ORLANDO, FL: The State University System of Florida Board of Governors approved tuition increases for all universities, including Florida International University, who requested and got the maximum legal limit of a 15% increase.

Campaign poster from Laura Fariñas in which she pledged to fight to keep tuition low.This increase in tuition at FIU was first approved by the FIU Board of Trustees, with the vote of the Student Government Council - Modesto A. Maidique Campus president Laura Fariñas, who sits in the BOT. Fariñas also reportedly lobbied for the increase before the BOG, despite a campaign pledge to “…take action in lobbying for the preservation of low tuition at FIU and in the State of Florida…”
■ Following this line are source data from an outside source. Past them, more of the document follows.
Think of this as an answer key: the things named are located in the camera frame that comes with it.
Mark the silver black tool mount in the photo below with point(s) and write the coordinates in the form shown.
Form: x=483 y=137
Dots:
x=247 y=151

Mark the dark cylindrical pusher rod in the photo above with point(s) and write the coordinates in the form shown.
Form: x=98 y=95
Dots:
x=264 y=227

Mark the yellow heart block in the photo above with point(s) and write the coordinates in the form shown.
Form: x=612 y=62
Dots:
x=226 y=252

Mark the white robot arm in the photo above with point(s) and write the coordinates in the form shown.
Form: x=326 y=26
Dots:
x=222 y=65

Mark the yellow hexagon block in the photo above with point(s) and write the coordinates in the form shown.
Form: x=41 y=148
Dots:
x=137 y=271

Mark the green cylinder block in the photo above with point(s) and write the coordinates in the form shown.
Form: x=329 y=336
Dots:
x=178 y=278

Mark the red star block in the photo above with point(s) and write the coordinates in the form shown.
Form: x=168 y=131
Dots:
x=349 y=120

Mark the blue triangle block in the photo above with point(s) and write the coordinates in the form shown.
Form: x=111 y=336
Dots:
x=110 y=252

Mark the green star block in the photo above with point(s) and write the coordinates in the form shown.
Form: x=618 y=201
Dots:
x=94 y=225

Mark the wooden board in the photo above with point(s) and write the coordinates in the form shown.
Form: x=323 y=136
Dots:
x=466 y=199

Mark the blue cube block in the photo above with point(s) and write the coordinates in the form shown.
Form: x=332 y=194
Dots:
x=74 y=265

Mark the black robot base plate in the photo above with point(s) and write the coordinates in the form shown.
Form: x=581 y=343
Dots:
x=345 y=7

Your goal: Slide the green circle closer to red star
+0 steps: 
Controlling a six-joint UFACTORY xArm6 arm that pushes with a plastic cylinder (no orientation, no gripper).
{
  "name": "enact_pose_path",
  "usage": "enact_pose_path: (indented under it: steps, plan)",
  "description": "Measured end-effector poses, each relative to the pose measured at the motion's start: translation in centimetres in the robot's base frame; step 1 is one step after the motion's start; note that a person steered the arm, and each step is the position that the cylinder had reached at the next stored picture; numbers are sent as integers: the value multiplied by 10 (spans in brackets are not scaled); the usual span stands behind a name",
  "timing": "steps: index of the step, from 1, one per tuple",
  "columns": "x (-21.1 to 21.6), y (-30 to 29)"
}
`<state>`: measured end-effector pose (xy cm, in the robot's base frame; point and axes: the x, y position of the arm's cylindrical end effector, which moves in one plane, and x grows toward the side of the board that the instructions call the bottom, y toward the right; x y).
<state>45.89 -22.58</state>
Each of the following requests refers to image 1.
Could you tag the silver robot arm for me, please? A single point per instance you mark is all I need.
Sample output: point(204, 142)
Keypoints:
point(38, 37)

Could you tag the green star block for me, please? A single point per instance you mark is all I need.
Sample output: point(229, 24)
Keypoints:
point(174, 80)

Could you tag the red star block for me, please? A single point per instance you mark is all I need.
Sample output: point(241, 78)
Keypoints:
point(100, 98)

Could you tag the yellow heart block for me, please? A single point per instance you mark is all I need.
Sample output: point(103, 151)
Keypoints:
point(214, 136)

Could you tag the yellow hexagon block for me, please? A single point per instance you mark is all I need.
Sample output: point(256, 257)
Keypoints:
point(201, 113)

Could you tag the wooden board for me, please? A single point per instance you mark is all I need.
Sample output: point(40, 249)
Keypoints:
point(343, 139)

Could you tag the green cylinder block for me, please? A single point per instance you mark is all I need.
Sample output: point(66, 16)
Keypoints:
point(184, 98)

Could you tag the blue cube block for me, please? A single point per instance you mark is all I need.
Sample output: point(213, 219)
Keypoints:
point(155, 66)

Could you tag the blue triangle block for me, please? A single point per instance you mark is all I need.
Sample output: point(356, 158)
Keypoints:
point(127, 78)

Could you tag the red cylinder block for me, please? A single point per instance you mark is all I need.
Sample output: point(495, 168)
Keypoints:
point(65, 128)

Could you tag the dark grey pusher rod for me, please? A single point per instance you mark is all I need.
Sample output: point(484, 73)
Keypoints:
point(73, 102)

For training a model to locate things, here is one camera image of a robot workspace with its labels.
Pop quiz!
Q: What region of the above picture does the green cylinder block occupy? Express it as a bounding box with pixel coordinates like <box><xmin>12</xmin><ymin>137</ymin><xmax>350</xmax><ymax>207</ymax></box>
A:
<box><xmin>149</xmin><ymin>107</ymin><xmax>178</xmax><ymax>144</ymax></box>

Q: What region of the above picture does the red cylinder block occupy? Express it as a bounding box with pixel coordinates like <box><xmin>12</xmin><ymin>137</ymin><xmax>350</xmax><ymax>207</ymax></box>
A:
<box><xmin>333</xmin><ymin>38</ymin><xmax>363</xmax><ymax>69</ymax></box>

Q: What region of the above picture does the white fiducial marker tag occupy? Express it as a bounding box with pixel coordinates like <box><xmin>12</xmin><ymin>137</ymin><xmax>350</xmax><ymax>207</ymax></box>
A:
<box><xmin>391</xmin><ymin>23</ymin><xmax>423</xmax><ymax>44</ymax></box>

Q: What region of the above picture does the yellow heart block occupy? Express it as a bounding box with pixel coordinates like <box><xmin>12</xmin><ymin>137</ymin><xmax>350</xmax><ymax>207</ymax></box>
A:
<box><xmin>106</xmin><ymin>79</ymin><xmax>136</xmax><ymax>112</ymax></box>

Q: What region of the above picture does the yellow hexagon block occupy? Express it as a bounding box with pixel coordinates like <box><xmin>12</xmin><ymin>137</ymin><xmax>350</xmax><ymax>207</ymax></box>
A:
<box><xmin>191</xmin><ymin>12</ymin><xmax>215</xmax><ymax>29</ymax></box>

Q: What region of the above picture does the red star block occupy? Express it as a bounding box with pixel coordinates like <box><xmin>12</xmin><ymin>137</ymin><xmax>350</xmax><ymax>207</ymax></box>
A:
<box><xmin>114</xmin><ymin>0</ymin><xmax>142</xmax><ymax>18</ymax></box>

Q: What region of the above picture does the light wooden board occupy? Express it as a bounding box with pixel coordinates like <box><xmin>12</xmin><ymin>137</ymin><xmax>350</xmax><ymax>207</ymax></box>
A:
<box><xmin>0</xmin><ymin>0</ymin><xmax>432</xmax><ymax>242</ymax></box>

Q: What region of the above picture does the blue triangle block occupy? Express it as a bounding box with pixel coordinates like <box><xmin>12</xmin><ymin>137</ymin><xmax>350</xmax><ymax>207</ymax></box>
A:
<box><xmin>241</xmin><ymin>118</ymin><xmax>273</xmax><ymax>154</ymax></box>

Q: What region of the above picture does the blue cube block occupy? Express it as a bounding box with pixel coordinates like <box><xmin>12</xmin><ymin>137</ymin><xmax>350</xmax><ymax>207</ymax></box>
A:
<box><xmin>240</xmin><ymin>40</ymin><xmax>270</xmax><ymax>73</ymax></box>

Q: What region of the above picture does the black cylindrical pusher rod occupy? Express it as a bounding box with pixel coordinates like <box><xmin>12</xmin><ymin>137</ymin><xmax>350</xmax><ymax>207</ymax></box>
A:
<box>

In addition, the sole student representative in the Board of Governors, University of Central Florida Student Government Associate president Cortez Whatley, aggressively fought for tuition increases, particularly for UCF who was initially denied its request, as reported by KnightNews. Several members in the BOG were actively against tuition increase.

FIU has released a statement from President Mark Rosenberg expressing his disappointment in having to raise tuition once again, but expressing relief in that a portion of the revenue from the increase will be used for financial aid. FIU has said the increase will provide  ”$15.6 million in revenue to help offset the $24 million reduction in state funding FIU sustained this year.” The increase will go into effect for the 2012 - 2013 academic year.

UPDATE: Reports from the Associated Press show that with this latest increase, FIU will now have the highest tuition among all Florida state universities.

Appoint SGA President Laura Fariñas also reacted with the following:

"No one wants to pay more," Florida International Student Body President Laura Farinas said, but she added that she supports the increase. She said it’s necessary to avoid closing programs and laying off faculty due to cuts in state funding.

"It became very difficult for a lot of the universities to maintain and increase the quality and the integrity of the degrees that students walk out with," said the senior psychology major. "We value the quality of our degree."